NYC's Leaders Are Wrong on Amazon
By Mark Hurst • Mar 7, 2019 (Updated March 21, 2019 with WSJ link)
A few days ago (last Friday, March 1), I spotted a full-page ad in the New York Times. This "Open Letter to Amazon Chief Executive Jeff Bezos" was signed by the leaders of dozens of organizations and companies based in New York City.
They were asking Jeff Bezos to "reconsider" his decision to cut loose from New York City, at the conclusion of the recent HQ2 debacle.
With all due respect to the smart, accomplished people who signed the letter, how do I put this... are you kidding me?
Let's review the letter:
• The letter promises that, if Bezos brings Amazon back to New York City, "Governor Cuomo will take personal responsibility for the project's state approval and Mayor de Blasio will work together with the governor." Excuse me? Perhaps these leaders forgot that the HQ2 mess was originally created by the governor and mayor, who routed around the city council in order to push the deal through. (Also, remember Cuomo's self-abasing comment that he'd rename himself "Amazon Cuomo" if the deal went through? Good times.)
• The letter also claims that "A clear majority of New Yorkers support this project and were disappointed by your decision not to proceed." Really? Where's the data on that? Maybe this is referencing a Siena poll covered in the Wall Street Journal that reported that a majority of New Yorkers - of the state of New York - answered the poll in support of HQ2. Many of these respondents are in cities over a hundred miles from New York City. The only data I saw from New Yorkers - of the city of New York - came from the city councilman of the HQ2 district in Queens, who said in the January 30 hearing that phone calls were coming in to his office two to one against HQ2. And this was after Amazon postal-mailed flyers throughout his district, urging constituents to call in favor. (See WSJ article: "56% of statewide voters favor building a Long Island City campus." To be fair, an alternative poll, not covered by the WSJ, found a majority of support within New York City voters: source.)

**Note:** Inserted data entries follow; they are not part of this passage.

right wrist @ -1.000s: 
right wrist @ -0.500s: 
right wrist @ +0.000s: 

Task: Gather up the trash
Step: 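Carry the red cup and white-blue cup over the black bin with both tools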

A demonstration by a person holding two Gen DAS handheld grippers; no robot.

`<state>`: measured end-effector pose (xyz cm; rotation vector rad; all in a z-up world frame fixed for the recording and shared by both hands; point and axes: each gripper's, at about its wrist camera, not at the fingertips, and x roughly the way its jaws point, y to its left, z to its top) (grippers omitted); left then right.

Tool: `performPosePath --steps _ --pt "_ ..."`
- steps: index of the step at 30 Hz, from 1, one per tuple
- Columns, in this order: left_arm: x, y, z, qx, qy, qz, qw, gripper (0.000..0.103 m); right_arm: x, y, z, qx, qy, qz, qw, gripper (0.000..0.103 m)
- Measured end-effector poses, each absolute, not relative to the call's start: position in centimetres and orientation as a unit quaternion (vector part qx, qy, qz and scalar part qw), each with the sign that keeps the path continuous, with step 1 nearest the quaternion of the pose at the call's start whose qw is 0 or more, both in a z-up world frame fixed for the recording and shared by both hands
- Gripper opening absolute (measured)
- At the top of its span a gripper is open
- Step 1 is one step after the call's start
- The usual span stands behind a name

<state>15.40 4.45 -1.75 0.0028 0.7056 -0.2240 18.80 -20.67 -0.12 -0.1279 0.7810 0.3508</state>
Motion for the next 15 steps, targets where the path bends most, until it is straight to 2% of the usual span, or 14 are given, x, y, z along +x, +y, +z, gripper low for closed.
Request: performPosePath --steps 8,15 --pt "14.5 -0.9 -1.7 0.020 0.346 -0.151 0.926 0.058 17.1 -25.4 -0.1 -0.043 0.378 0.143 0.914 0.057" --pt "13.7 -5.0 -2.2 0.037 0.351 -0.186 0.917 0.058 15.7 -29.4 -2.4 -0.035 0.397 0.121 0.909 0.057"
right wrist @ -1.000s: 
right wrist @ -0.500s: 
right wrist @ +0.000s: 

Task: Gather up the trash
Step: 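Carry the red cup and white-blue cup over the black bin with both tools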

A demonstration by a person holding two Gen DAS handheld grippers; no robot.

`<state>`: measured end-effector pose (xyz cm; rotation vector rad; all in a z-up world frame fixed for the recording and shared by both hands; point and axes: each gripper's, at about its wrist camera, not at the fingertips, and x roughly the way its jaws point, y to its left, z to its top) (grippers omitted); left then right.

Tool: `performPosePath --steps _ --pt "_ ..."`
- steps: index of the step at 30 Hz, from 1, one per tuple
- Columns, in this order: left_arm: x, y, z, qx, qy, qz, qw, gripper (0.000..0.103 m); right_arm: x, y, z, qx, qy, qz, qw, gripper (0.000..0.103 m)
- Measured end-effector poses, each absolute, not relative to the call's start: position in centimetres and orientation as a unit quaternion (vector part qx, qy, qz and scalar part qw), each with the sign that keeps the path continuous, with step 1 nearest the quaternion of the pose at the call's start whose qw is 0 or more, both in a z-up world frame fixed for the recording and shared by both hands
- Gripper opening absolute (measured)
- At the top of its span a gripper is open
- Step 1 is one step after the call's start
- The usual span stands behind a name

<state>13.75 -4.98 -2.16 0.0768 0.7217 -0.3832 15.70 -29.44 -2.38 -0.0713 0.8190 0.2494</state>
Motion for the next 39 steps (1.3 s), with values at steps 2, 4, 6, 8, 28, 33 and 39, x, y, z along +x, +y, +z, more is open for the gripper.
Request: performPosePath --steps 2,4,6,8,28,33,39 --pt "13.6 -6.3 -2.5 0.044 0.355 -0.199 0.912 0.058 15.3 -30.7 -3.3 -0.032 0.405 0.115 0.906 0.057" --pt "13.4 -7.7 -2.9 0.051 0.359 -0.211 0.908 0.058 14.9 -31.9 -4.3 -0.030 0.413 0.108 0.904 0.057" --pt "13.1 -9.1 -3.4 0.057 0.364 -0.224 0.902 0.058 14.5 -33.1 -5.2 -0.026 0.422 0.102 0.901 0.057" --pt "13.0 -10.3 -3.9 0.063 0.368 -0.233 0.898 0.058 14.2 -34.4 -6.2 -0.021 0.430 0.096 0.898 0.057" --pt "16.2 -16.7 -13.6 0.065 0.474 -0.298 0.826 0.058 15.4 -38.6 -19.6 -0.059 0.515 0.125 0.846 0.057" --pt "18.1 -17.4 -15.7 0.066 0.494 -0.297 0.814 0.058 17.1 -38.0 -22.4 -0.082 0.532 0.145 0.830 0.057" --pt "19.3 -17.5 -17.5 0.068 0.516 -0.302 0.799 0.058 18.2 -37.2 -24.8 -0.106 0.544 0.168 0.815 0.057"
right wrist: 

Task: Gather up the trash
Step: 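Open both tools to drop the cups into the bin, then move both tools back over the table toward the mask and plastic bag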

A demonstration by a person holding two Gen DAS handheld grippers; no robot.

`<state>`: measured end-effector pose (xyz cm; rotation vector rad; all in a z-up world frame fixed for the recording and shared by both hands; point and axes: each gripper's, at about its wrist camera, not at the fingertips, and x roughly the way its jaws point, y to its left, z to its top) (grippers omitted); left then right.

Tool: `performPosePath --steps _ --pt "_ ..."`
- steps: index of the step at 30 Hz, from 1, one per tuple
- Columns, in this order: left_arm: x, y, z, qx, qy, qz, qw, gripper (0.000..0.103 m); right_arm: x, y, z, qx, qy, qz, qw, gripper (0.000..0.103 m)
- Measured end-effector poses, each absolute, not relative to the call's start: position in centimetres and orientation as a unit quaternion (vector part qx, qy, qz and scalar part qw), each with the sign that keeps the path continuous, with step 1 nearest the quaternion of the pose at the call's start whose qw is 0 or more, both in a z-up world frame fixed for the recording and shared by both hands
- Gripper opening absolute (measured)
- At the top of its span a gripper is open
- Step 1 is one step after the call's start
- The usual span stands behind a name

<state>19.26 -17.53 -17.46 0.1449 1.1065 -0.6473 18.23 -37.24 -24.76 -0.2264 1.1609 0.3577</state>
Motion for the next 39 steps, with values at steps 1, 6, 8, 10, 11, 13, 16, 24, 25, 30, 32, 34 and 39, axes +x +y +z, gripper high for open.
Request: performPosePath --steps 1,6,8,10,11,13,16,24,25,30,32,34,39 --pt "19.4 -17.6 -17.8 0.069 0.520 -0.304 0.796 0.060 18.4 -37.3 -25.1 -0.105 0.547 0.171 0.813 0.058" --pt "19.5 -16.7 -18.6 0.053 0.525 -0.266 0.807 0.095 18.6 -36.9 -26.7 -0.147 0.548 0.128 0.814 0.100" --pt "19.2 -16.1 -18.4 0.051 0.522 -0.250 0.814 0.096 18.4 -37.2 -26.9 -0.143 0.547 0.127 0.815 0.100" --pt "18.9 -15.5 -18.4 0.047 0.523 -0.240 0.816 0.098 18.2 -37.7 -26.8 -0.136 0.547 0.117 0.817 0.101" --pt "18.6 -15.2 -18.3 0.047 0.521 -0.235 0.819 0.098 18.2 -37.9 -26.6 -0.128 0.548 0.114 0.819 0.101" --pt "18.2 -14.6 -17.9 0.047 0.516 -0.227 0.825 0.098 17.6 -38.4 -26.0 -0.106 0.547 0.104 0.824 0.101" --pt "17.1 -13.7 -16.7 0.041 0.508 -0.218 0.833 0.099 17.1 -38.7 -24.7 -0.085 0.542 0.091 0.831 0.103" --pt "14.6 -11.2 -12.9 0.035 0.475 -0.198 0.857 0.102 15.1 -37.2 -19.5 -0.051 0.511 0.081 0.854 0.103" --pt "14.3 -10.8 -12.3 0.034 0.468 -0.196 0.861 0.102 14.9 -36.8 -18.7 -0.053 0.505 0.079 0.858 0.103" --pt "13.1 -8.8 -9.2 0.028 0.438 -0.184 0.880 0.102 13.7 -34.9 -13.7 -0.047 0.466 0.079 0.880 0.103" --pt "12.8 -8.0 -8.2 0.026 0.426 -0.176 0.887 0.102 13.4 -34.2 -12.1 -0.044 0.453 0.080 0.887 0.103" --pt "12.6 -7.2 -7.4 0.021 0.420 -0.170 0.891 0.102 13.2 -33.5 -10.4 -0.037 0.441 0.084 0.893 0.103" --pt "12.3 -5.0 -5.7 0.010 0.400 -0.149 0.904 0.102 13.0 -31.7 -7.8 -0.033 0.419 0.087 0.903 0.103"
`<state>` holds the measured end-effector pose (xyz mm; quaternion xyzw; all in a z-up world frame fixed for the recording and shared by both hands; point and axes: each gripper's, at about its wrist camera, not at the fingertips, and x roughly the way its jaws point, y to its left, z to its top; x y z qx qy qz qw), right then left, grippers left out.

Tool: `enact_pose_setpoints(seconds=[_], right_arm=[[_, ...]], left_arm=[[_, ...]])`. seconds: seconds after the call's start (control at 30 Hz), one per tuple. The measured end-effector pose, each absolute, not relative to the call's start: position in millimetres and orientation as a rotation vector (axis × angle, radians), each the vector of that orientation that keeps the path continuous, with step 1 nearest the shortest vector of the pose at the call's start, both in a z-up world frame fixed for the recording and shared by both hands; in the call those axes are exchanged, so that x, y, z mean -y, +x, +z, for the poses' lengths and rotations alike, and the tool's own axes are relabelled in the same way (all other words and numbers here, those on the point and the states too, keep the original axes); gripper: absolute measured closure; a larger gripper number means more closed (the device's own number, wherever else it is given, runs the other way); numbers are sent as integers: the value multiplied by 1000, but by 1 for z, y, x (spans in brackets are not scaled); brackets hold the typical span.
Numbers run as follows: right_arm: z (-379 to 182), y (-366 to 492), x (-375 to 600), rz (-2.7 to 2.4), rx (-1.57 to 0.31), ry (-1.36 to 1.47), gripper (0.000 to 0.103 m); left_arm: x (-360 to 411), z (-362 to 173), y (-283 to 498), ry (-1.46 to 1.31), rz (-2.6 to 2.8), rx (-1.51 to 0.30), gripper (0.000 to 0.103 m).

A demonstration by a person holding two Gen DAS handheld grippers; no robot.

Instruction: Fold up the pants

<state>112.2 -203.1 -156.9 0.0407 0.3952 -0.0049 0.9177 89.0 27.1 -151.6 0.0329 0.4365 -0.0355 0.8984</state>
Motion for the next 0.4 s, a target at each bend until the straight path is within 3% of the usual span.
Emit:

• Another flimsy assertion in the letter is that HQ2 would have brought "$28 billion in new tax revenues" to New York. Again, from the January 30 city council hearing, we learned that this number was generated by a report that was funded by the same people who put the deal together. The $28 billion number was a sales pitch, not an independent finding.
It's disappointing to see dozens of New York leaders signing a letter that's so poorly supported by the data. And I'm hardly the only critic of HQ2. Do you remember who called it a "fleecing," a "racket," and "crony capitalism at its worst"? Perhaps these CEOs missed it: it was in the Wall Street Journal. (The CEOs might also enjoy reading NYU's Scott Galloway, who called it a "con," adding that "Mr. Bezos and his board lack character.")
• Letter on the NYT site, also shown below.
• Jan 30 City Council Finance Committee hearing with Amazon, featuring speaker Corey Johnson, who starts around 1:05:00.
Full text of letter follows:
Open Letter to Amazon Chief Executive Jeff Bezos
Dear Mr. Bezos:
New Yorkers do not want to give up on the 25,000 permanent jobs, 11,000 union construction and maintenance jobs, and $28 billion in new tax revenues that Amazon was prepared to bring to our state.
A clear majority of New Yorkers support this project and were disappointed by your decision not to proceed.
We understand that becoming home to the world's industry leader in e-commerce, logistics and web services would be a tremendous boost for our state's technology industry, which is our fastest growing generator of new jobs.
As representatives of a wide range of government, business, labor and community interests, we urge you to reconsider, so that we can move forward together.
We know the public debate that followed the announcement of the Long Island City project was rough and not very welcoming. Opinions are strong in New York - sometimes strident. We consider it part of the New York charm! But when we commit to a project as important as this, we figure out how to get it done in a way that works for everyone.
Governor Cuomo will take personal responsibility for the project's state approval and Mayor de Blasio will work together with the governor to manage the community development process, including the workforce development and infrastructure investments that are necessary to ensure that the Amazon campus will be a tremendous benefit to residents and small businesses in the surrounding communities.
New York attracts the best, most diverse talent from across the globe.
We are a dynamic new center of the country's most inclusive tech economy.
We all hope you reconsider and join us in building the exciting future of New York.